▶ _WORK INSTRUCTION_
Your answer should be the lines from the one containing "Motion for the" through the final line below, copied exactly.

▶ _DATASET SECTION_
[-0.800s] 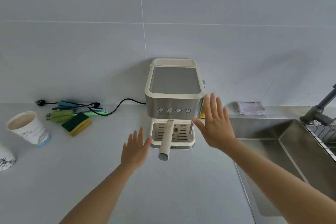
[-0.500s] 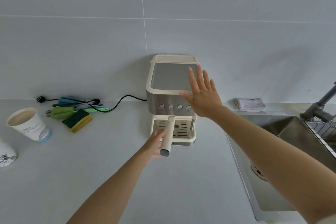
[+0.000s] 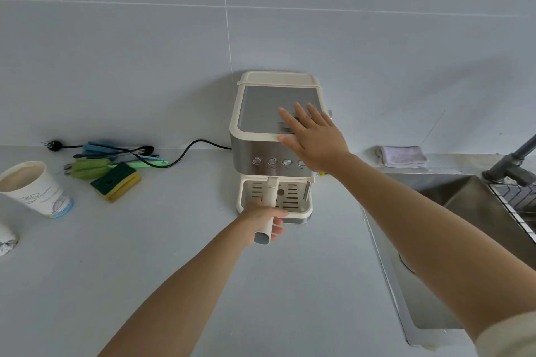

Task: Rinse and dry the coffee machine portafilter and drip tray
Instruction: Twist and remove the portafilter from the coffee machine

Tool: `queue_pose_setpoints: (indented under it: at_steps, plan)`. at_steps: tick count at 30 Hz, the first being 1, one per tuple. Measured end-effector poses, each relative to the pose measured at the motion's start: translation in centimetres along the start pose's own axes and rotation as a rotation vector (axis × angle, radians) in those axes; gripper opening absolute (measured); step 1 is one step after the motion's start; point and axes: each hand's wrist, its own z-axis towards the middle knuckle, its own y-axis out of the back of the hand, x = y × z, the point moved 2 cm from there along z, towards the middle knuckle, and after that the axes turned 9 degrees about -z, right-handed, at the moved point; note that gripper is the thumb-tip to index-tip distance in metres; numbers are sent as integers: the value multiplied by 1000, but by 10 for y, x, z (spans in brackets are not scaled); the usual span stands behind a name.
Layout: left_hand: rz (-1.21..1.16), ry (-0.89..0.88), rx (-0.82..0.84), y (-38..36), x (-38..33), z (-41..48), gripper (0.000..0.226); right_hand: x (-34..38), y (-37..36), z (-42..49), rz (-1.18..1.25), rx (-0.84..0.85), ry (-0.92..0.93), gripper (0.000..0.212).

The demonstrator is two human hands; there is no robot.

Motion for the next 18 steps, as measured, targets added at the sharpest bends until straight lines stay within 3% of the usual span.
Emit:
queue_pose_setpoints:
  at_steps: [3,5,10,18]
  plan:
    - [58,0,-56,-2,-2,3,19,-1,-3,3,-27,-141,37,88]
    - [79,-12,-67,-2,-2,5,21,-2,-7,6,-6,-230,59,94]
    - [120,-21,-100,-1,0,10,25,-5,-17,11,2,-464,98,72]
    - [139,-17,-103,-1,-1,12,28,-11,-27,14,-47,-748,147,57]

▶ _RESPONSE AREA_
Motion for the next 18 steps, as measured, targets added at the sharpest bends until straight lines stay within 3% of the usual span.
Emit:
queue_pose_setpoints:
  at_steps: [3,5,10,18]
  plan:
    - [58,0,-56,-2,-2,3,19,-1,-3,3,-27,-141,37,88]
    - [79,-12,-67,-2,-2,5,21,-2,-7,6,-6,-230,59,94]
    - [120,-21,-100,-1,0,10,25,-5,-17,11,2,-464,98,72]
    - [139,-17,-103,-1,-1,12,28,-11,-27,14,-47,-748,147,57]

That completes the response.